## INPUT DATA
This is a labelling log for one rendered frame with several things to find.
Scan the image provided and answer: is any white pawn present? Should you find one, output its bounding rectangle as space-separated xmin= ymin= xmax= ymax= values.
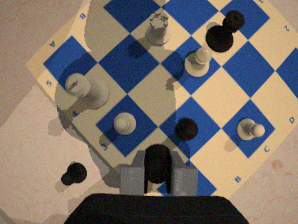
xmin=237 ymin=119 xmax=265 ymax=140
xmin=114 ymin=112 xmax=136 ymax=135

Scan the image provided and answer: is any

---

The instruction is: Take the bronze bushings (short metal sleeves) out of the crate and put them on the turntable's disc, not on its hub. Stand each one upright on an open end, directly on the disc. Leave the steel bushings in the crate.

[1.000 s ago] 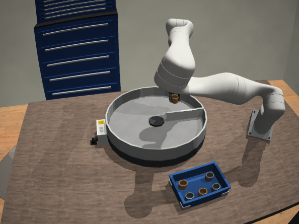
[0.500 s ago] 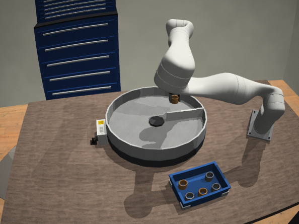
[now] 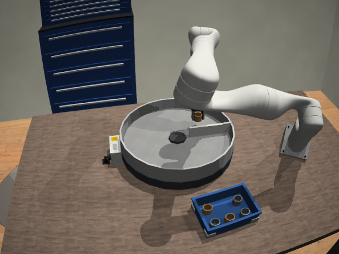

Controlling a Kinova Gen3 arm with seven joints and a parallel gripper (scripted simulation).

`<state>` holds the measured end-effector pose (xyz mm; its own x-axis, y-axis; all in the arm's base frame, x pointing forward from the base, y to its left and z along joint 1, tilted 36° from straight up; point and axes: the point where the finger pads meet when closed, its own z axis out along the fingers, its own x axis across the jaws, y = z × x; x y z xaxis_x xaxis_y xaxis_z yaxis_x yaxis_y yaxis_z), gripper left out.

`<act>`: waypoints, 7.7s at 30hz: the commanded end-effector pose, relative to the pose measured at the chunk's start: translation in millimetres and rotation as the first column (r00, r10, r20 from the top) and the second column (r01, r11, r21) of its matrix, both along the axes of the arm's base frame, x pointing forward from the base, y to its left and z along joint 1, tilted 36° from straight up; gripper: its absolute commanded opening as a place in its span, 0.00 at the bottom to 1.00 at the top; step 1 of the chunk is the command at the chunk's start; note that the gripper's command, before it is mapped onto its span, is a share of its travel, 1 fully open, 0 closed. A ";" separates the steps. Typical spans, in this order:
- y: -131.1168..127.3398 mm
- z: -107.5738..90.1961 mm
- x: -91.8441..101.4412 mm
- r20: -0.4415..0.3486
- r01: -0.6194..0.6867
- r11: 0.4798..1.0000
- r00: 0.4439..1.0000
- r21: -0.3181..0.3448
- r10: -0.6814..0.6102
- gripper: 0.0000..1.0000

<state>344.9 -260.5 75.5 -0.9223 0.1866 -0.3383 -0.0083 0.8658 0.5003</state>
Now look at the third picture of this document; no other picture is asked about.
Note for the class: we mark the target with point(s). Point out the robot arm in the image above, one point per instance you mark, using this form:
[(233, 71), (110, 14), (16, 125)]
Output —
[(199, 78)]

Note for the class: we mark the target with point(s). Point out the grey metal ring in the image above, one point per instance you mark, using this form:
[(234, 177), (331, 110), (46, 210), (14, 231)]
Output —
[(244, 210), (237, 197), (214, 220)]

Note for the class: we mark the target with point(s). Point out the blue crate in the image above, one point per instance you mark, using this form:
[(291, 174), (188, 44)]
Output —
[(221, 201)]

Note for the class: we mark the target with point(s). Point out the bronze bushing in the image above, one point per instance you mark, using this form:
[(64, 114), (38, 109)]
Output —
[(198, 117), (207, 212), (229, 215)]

---

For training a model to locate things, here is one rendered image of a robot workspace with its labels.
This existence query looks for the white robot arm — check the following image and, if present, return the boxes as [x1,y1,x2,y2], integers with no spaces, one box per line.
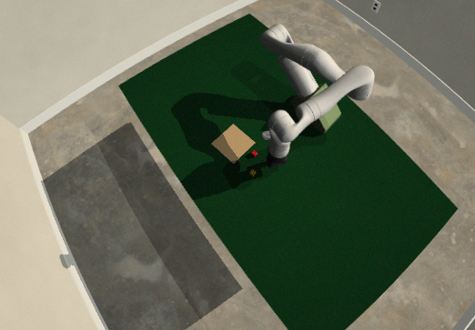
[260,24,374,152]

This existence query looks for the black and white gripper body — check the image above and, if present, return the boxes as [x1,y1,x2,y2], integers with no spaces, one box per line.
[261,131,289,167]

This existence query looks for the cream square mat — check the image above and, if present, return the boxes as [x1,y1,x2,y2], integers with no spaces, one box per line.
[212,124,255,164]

## WORK TASK
How many of the lines above hold the word "crate"? State that number and nothing else.

## WRITTEN RESPONSE
2